About this exercise
From the data, return each line holding the word "clothes".

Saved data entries
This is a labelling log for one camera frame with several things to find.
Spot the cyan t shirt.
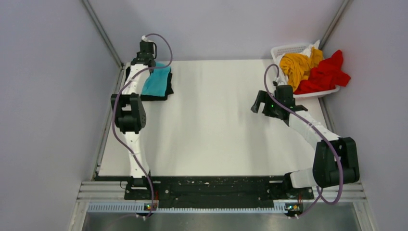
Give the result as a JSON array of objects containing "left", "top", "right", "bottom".
[{"left": 141, "top": 63, "right": 171, "bottom": 97}]

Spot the white plastic basket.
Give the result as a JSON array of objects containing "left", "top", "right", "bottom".
[{"left": 270, "top": 40, "right": 341, "bottom": 99}]

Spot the white cloth in basket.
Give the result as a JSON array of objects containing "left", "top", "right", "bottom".
[{"left": 300, "top": 39, "right": 320, "bottom": 58}]

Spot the folded black t shirt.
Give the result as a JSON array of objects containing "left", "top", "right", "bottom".
[{"left": 120, "top": 63, "right": 174, "bottom": 102}]

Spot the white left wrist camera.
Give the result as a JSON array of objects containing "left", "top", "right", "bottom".
[{"left": 141, "top": 35, "right": 152, "bottom": 42}]

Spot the white slotted cable duct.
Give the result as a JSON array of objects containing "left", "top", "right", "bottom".
[{"left": 87, "top": 202, "right": 301, "bottom": 214}]

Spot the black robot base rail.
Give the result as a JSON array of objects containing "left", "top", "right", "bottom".
[{"left": 124, "top": 176, "right": 314, "bottom": 209}]

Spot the red t shirt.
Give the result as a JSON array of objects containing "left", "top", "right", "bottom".
[{"left": 294, "top": 50, "right": 351, "bottom": 95}]

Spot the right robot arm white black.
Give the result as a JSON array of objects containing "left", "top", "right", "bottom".
[{"left": 251, "top": 85, "right": 360, "bottom": 198}]

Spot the yellow t shirt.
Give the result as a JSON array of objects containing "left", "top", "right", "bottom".
[{"left": 279, "top": 47, "right": 324, "bottom": 92}]

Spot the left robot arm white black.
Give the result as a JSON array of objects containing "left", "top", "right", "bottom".
[{"left": 111, "top": 40, "right": 156, "bottom": 199}]

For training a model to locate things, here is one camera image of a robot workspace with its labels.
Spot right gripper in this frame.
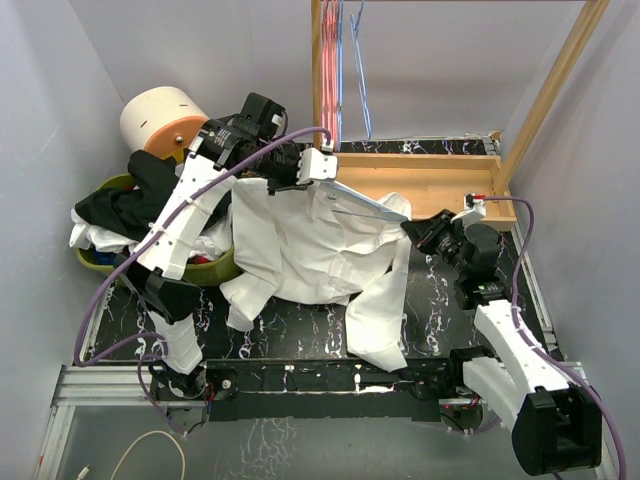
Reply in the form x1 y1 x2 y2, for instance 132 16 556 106
403 209 470 278

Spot blue wire hanger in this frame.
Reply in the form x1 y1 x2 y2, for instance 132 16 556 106
320 182 411 223

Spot white shirt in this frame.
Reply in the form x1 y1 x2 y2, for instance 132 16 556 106
220 178 411 372

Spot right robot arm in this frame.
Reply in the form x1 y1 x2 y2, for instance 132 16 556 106
401 210 602 476

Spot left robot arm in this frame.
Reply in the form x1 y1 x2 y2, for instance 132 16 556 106
116 93 337 399

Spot wooden clothes rack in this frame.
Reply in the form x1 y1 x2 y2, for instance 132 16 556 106
311 1 609 231

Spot green laundry basket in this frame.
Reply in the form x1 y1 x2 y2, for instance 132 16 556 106
76 174 241 287

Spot white cylindrical bin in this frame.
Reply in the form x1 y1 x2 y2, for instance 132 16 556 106
120 86 209 158

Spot blue hangers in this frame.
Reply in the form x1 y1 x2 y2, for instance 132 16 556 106
334 0 373 141

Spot black garment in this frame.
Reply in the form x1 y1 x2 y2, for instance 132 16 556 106
73 145 201 246

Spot pink hangers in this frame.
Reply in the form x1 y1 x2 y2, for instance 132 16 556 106
320 1 343 147

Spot white clothes in basket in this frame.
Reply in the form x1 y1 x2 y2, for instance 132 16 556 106
69 209 232 264

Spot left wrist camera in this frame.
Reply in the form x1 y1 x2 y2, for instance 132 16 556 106
296 140 339 186

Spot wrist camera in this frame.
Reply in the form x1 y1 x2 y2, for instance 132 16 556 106
451 193 487 227
296 140 339 186

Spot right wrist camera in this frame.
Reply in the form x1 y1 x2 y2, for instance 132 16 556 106
451 193 487 227

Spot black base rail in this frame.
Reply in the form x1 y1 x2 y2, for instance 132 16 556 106
139 357 506 424

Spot aluminium frame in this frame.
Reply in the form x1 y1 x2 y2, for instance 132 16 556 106
36 358 611 479

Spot cream cable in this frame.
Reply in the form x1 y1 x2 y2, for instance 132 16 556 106
77 430 187 480

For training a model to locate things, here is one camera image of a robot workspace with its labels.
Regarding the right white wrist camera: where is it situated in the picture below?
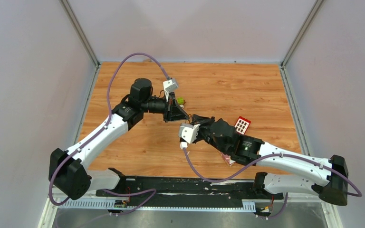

Exercise answer
Spot wooden clothes rack in this frame.
Spot white clothes in basket in this frame.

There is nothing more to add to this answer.